The English had to pay heavily for such support. Between 1429 and 1431 Philip obtained £150,000 from them for his services and was owed a further £100,000. After 1431 he was paid a monthly pension of 3,000 francs (about £330). In addition in March 1430 the English ceded Champagne to him—though this was already occupied by Dauphinists—together with 50,000 gold saluts (Anglo-French gold crowns minted at Rouen), in return for military assistance against the Dauphinists for two months.

Slowly the Regent restored the situation. Château Gaillard was recovered in June 1430, and the English continued to regain ground everywhere throughout 1431. In March Bedford himself retook Colummiers, Gourlay-sur-Marne and Montjoy ; at the same time the Earl of Warwick annihilated a raiding force which had tried to ambush the Regent, capturing its commander Poton de Xaintrailles, together with a shepherd boy who was supposed to be Joan’s successor (he deliberately bloodied his hands and feet in imitation of St Francis’s stigmata). In October Louviers fell to Bedford, after a siege of nine months. The Duke of Burgundy was not so successful, losing territory to the Dauphinists.

The impetus generated by Joan’s revivalism had ground to a halt.
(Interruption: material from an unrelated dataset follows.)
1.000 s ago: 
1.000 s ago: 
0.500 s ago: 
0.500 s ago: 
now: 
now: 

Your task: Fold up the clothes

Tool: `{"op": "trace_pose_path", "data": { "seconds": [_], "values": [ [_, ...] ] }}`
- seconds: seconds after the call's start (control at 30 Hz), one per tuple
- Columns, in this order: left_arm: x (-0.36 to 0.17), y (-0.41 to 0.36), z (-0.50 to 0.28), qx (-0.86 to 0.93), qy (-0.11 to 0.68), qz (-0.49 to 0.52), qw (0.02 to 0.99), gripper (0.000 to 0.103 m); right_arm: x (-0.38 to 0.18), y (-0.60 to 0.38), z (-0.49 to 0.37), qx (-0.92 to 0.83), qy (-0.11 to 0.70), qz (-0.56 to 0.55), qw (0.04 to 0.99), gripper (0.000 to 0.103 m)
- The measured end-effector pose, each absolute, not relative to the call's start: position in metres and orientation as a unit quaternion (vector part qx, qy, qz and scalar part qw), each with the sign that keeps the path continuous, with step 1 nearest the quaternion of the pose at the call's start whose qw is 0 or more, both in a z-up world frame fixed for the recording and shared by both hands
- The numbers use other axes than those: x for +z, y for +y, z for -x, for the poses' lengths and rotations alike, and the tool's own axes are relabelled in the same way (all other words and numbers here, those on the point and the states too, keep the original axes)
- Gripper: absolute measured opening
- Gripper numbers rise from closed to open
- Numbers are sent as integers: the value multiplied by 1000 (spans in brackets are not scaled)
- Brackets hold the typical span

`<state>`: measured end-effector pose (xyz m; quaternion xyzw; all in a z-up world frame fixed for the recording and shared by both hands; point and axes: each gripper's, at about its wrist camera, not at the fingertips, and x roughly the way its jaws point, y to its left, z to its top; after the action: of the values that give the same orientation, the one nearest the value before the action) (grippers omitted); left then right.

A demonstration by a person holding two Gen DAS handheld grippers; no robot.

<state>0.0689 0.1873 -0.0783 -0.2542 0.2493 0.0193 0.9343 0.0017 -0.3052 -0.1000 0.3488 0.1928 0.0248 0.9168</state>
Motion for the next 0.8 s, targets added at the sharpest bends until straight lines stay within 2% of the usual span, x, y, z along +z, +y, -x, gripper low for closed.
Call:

The apathy of the Dauphinists is understandable enough. It was not simply because of the supine nature of the man who was the leader and the symbol of Valois France, but because more fighting meant more devastation. Basin wrote how ‘from the Loire to the Seine the peasants had been slain or put to flight’. The bishop continued : ‘We ourselves have seen the vast plains of Champagne, of the Beauce, of the Brie, of the Gâtinais, Chartres, Dreux, Maine and Perche, of the Vexin (French as well as Norman), the Beauvaisis, the Pays de Caux, from the Seine as far as Amiens and Abbeville, the countryside round Senlis, Soissons and Valois right to Laon and beyond towards Hainault absolutely deserted, uncultivated, abandoned, empty of inhabitants, covered with scrub and brambles; indeed in most of the more thickly wooded districts dense forests were growing up.’

The capital itself was in a frightful state. As a result of interrupted communications and exposed supply routes, together with harassment by brigands and peasants, many Parisians were starving, while travellers were ambushed by raiding parties lurking outside the city. At night wolves continued to prowl the streets, looking for dead bodies or children. Thousands left in despair. Now that Burgundy had relinquished his governorship Bedford could act, and on the last day of January 1431 he returned to Paris ‘en très belle compagnie’, bringing up with him seventy barges laden with food. The Bourgeois records how Parisians said that ‘for 400 years people had never seen so much to eat’. But it was only a drop in an ocean, and the famine became even worse, the price of wheat doubling. The Parisians ‘often cursed the Duke, not only in private but in public as well, giving way to despair and ceasing to believe in his fine promises’.

Bedford decided to play his trump card. At the end of November the nine-year-old ‘Henri II’ arrived at Saint-Denis and on 2 December made his joyeuse entrée into the capital of his Kingdom of France. Yellow-haired and in cloth of gold, he rode on a white charger through the icy streets to be greeted by the Provost and the Councillors of the Parlement in their red satin. Although starving, the Parisians gave the King a tumultuous welcome, crying ‘Nowell’; obviously they hoped for a rich bounty from the royal largesse. On Sunday 16 December he went on foot to Notre-Dame, accompanied by citizens who sang melodiously.